= Work task =
In the entries below, work out how many lines include "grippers", and write only that number.

[Records for the task]

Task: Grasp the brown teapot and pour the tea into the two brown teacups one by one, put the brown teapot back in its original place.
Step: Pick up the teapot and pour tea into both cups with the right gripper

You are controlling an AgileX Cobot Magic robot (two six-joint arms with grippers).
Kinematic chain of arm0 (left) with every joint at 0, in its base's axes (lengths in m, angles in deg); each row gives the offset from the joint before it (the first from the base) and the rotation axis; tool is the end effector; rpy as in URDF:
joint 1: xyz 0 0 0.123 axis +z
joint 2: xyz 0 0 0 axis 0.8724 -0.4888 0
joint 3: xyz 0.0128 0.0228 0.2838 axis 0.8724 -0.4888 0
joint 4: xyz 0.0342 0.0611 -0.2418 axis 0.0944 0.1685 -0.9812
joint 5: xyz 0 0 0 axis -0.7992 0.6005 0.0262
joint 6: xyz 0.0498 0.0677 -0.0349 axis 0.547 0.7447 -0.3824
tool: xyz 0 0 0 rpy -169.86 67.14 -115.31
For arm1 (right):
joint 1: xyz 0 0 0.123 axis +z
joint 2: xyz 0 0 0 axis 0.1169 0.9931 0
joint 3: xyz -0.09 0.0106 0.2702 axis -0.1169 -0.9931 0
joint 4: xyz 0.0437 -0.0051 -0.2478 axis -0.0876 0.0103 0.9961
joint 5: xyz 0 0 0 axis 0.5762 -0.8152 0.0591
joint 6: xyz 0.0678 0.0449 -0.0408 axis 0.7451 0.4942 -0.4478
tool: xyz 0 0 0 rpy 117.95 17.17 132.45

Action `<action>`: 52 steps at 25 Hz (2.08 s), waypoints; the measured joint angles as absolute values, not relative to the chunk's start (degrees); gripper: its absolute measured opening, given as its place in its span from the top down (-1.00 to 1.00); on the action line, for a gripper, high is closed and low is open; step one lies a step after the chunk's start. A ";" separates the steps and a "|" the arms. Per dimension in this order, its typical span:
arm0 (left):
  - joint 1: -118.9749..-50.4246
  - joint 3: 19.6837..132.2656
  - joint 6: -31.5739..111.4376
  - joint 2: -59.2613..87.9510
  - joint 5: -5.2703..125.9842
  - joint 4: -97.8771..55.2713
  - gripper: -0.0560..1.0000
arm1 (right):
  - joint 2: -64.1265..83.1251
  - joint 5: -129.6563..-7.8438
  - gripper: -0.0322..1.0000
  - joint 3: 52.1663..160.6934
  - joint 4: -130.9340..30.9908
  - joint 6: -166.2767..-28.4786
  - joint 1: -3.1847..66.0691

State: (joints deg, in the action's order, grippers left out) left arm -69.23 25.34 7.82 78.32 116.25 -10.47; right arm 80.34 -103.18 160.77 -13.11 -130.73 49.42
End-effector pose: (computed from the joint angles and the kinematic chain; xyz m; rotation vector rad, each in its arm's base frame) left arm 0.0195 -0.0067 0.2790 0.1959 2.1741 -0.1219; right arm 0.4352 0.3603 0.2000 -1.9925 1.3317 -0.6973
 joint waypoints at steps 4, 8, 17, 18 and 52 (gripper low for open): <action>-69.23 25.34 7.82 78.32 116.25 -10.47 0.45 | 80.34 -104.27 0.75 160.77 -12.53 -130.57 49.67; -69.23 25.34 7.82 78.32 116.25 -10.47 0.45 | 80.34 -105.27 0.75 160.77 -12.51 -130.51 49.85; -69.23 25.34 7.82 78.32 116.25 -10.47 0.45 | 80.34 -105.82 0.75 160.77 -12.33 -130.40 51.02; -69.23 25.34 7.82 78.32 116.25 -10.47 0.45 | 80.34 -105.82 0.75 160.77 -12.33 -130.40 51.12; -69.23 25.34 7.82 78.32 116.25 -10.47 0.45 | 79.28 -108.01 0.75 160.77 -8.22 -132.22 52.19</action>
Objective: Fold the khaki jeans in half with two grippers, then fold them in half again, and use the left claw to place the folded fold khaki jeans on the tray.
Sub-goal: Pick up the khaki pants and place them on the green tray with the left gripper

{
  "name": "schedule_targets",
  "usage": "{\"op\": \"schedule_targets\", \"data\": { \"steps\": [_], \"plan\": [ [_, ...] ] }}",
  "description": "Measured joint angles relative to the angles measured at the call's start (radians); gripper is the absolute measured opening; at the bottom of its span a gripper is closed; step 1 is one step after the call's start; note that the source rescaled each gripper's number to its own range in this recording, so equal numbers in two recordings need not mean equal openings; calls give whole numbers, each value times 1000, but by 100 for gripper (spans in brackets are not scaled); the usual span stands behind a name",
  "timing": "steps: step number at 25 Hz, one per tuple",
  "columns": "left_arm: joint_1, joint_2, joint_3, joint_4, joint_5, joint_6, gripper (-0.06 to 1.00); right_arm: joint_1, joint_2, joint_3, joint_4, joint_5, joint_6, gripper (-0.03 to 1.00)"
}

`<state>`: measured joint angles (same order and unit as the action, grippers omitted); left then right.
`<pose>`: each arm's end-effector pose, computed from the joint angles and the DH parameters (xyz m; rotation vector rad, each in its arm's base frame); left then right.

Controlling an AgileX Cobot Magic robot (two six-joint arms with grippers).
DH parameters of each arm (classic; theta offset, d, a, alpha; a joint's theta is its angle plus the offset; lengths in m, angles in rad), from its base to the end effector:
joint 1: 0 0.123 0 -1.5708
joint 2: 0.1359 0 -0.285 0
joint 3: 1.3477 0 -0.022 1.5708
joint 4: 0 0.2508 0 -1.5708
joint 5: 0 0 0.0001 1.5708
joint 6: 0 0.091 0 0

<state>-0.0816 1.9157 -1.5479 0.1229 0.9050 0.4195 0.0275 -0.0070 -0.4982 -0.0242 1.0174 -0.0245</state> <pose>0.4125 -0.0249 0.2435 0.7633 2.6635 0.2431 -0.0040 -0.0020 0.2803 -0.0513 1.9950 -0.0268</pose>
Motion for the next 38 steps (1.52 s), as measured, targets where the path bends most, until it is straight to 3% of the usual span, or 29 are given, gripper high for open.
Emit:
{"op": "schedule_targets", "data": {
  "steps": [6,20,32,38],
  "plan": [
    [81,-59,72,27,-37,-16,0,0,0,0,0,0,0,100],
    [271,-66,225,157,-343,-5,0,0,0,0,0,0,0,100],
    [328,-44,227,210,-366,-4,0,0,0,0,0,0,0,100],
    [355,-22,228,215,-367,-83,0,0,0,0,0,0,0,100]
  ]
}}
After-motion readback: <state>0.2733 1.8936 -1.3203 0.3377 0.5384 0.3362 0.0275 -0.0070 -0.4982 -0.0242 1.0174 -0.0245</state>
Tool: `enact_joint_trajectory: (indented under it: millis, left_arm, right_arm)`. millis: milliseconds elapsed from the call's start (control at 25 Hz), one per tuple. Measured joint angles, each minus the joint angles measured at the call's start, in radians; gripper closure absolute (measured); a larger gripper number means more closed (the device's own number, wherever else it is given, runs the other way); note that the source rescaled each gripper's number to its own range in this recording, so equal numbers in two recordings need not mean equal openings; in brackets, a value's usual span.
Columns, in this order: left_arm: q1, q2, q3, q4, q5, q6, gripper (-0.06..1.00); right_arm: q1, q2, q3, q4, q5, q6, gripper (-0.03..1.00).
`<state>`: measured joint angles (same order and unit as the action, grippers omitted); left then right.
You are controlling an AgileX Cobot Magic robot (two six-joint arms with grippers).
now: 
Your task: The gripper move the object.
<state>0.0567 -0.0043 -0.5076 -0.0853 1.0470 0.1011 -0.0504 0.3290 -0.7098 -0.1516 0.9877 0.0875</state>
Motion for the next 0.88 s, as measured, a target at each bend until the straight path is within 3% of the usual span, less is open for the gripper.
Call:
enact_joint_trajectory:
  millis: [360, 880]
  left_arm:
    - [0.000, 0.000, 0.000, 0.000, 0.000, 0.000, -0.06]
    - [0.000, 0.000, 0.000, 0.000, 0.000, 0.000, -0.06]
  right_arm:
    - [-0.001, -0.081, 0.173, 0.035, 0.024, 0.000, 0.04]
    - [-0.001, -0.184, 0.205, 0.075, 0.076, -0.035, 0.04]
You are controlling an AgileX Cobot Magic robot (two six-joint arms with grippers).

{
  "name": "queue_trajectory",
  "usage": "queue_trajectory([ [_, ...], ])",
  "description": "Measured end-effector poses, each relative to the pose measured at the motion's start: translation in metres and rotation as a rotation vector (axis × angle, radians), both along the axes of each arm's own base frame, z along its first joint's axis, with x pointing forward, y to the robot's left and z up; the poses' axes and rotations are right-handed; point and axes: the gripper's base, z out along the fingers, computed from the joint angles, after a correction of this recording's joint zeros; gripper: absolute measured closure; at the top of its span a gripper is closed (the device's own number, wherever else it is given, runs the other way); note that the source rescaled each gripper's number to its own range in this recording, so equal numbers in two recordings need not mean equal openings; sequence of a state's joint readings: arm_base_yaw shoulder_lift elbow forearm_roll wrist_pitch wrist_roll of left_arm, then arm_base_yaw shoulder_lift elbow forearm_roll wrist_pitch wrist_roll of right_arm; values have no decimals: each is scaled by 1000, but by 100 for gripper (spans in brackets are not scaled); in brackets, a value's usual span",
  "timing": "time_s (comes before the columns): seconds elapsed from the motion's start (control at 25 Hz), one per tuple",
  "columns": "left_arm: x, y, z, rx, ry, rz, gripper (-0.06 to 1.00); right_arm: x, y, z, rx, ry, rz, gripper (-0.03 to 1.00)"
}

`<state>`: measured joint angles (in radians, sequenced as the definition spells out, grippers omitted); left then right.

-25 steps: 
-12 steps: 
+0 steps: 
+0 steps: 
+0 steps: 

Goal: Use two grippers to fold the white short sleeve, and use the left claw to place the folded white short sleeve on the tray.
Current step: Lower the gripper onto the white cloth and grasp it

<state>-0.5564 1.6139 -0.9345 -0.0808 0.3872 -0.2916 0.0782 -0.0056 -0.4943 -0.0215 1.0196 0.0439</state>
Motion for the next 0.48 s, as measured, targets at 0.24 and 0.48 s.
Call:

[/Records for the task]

= Written solution =
10